I don't think it's impossible to boot Windows from Linux, but doing so should result in Windows detecting that it's in insecure/unsigned mode.


But why couldn't you?



First off, I'm rooting for Purism since they focus on hardware for running linux distros. But, what concerns me is that they don't seem to acknowledge that parts of the system contain proprietary software.

- Coreboot iirc requires binary blobs. Libreboot is truly FOSS, but only works on ancient cpus

- ME can't actually be disabled completely according to Qubes OS founder Joanna.

I think it's crucial to also talk about the limitations of the system.


> - ME can't actually be disabled completely according to Qubes OS founder Joanna.

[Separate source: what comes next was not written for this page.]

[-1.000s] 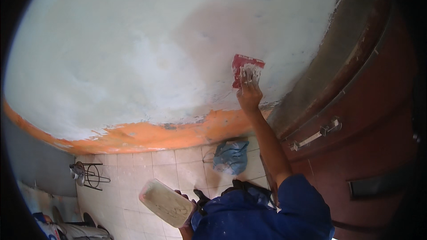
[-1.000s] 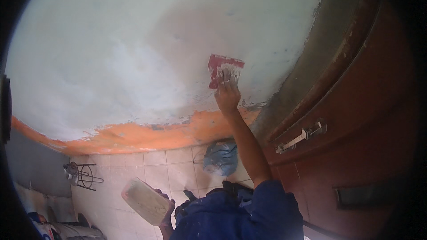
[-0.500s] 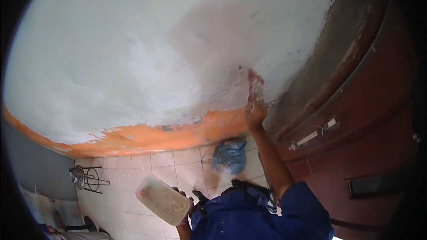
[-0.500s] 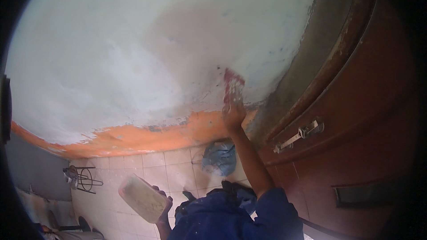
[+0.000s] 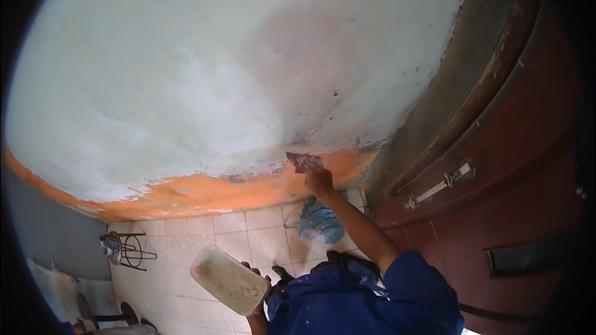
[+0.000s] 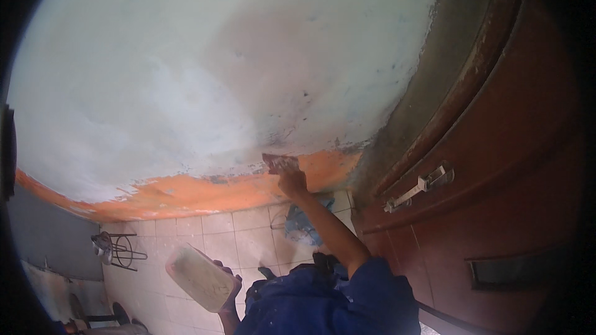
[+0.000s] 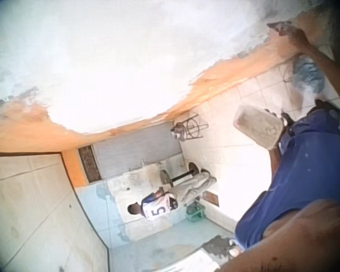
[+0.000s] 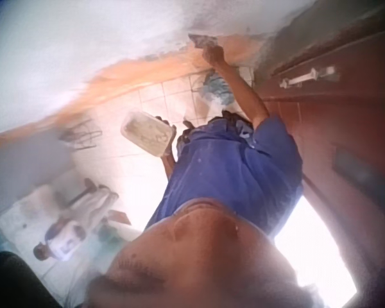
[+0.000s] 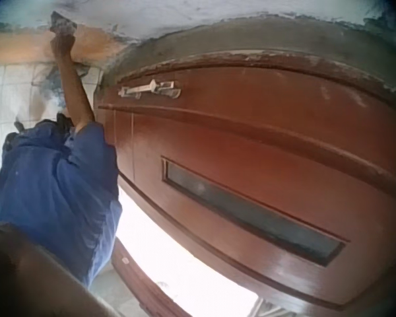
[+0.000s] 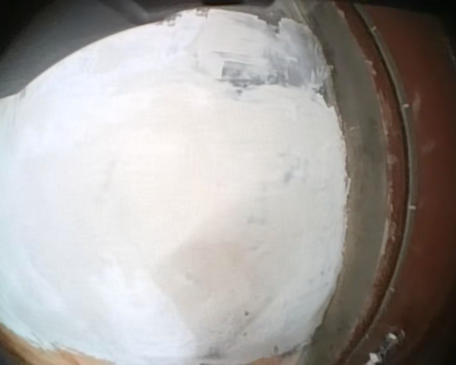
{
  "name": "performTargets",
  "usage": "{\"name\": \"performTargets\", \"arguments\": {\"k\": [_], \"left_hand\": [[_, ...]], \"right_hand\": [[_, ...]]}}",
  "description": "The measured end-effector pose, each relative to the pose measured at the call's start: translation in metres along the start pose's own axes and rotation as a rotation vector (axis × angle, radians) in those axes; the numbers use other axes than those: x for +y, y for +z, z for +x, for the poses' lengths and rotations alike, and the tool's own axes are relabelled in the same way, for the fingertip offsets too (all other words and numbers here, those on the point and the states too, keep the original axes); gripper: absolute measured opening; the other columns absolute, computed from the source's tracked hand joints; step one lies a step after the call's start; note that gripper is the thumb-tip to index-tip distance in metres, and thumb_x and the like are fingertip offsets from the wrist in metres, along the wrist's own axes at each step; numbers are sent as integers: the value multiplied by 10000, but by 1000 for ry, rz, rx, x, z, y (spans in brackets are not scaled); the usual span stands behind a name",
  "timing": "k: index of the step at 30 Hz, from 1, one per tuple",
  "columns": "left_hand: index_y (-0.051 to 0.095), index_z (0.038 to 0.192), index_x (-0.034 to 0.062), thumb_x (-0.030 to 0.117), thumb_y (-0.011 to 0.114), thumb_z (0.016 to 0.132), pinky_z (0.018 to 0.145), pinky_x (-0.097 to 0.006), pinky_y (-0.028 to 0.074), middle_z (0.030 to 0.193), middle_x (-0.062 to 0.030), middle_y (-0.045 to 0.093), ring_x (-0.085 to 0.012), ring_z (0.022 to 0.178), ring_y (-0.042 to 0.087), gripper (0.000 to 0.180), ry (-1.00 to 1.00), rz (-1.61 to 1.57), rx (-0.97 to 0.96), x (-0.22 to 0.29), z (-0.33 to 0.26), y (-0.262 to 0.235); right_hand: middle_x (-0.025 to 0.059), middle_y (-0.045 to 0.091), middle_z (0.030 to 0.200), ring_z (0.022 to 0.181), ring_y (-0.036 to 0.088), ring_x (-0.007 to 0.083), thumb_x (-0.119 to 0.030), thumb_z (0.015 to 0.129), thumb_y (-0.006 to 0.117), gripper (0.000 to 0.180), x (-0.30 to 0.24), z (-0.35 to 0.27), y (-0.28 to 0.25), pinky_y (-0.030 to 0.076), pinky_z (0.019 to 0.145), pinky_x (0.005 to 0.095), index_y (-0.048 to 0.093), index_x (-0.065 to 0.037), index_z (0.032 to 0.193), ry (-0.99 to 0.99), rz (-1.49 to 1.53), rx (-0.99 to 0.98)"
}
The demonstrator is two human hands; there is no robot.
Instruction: The person applies wall compound to an interior wall using a plastic spreader, smoothing the material over damaged or uneven areas of the wall surface.
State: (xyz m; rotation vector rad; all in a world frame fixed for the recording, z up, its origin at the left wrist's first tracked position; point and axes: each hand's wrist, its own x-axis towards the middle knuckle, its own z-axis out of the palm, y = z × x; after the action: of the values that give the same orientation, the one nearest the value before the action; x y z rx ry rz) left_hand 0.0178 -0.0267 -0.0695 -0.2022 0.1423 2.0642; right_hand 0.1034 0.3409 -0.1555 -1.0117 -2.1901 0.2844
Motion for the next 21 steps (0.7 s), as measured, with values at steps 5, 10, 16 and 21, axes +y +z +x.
{"name": "performTargets", "arguments": {"k": [5,10,16,21], "left_hand": [[389,1271,67,508,530,804,966,-569,174,1175,-100,500,-261,1167,431,658,-57,-86,-42,-2,-1,5],[379,1282,57,504,528,811,968,-570,173,1191,-116,495,-268,1177,424,667,-30,-134,6,1,-9,0],[373,1302,77,513,498,823,981,-604,172,1261,-99,455,-273,1190,409,660,-69,-172,-10,4,-3,-8],[358,1321,77,501,511,827,988,-606,168,1278,-107,437,-288,1187,413,669,-79,-84,-74,7,3,-8]], "right_hand": [[119,621,1118,986,611,290,23,654,573,353,41,-14,-50,532,705,364,649,-22,996,-80,27,349],[136,586,1194,1002,609,313,22,616,593,448,40,89,-159,531,653,366,645,-39,1057,-187,-209,868],[161,602,1132,777,619,296,-13,630,599,311,19,87,-96,519,554,352,626,-52,937,-138,-267,641],[155,632,1056,704,649,278,-18,657,582,238,1,21,-51,526,573,356,655,-42,882,-124,-98,335]]}}
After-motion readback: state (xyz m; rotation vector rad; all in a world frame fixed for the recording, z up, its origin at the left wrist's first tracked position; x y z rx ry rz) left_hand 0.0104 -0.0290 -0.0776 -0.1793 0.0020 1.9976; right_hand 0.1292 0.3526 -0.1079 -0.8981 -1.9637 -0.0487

In case you're referring to her article titled "Intel x86 considered harmful"[1] it's worth noting that she only speculated the following:

> A large part of the ME firmware is stored on an SPI flash chip, which admittedly could be reprogrammed using a standard EEPROM programming device to wipe all the ME partition from the flash. But this approach does not have a good chance of succeeding. This is because the processor itself contains an internal boot ROM [37] which is tasked with loading and verifying the rest of the ME code. In case the bootloader is not able to find or verify the signature on the ME firmware, the platform will shutdown.

However, if I understand correctly, that's exactly what Youness Alaoui[1] at Purism did.

[1] https://blog.invisiblethings.org/papers/2015/x86_harmful.pdf [2] https://puri.sm/posts/deep-dive-into-intel-me-disablement/


By my reading of this, it's hilarious: they turned on a feature that was provided for the NSA, the "HAP" bit. This put the ME into a special high assurance mode. But because it can't find the rest of the HAP software, it goes into "disabled" mode - without disabling the rest of the platform.


A perfect example of getting lucky. How long until subsequent Intel releases lack this.


> But, what concerns me is that they don't seem to acknowledge that parts of the system contain proprietary software.

They do acknowledge it:

https://puri.sm/learn/software-freedom-in-perspective/

https://puri.sm/learn/freedom-roadmap/


Previously I have been put off by the greater expense of specialty solutions, vs mass market products: generally, because despite the higher prices, the gains were illusory. A bit of tweaking gave the same (limited!) degree of security on stock hardware.

Purism is unique in their defense-in-depth approach. They earn every penny of the higher price, and the price is remarkably little higher. I ordered a Librem 5 phone last year, for more than I had ever paid for a phone, and don't mind waiting while they get it right.

The spook agencies should be their biggest customers -- alongside every legislative staff office and flagship-newspaper office.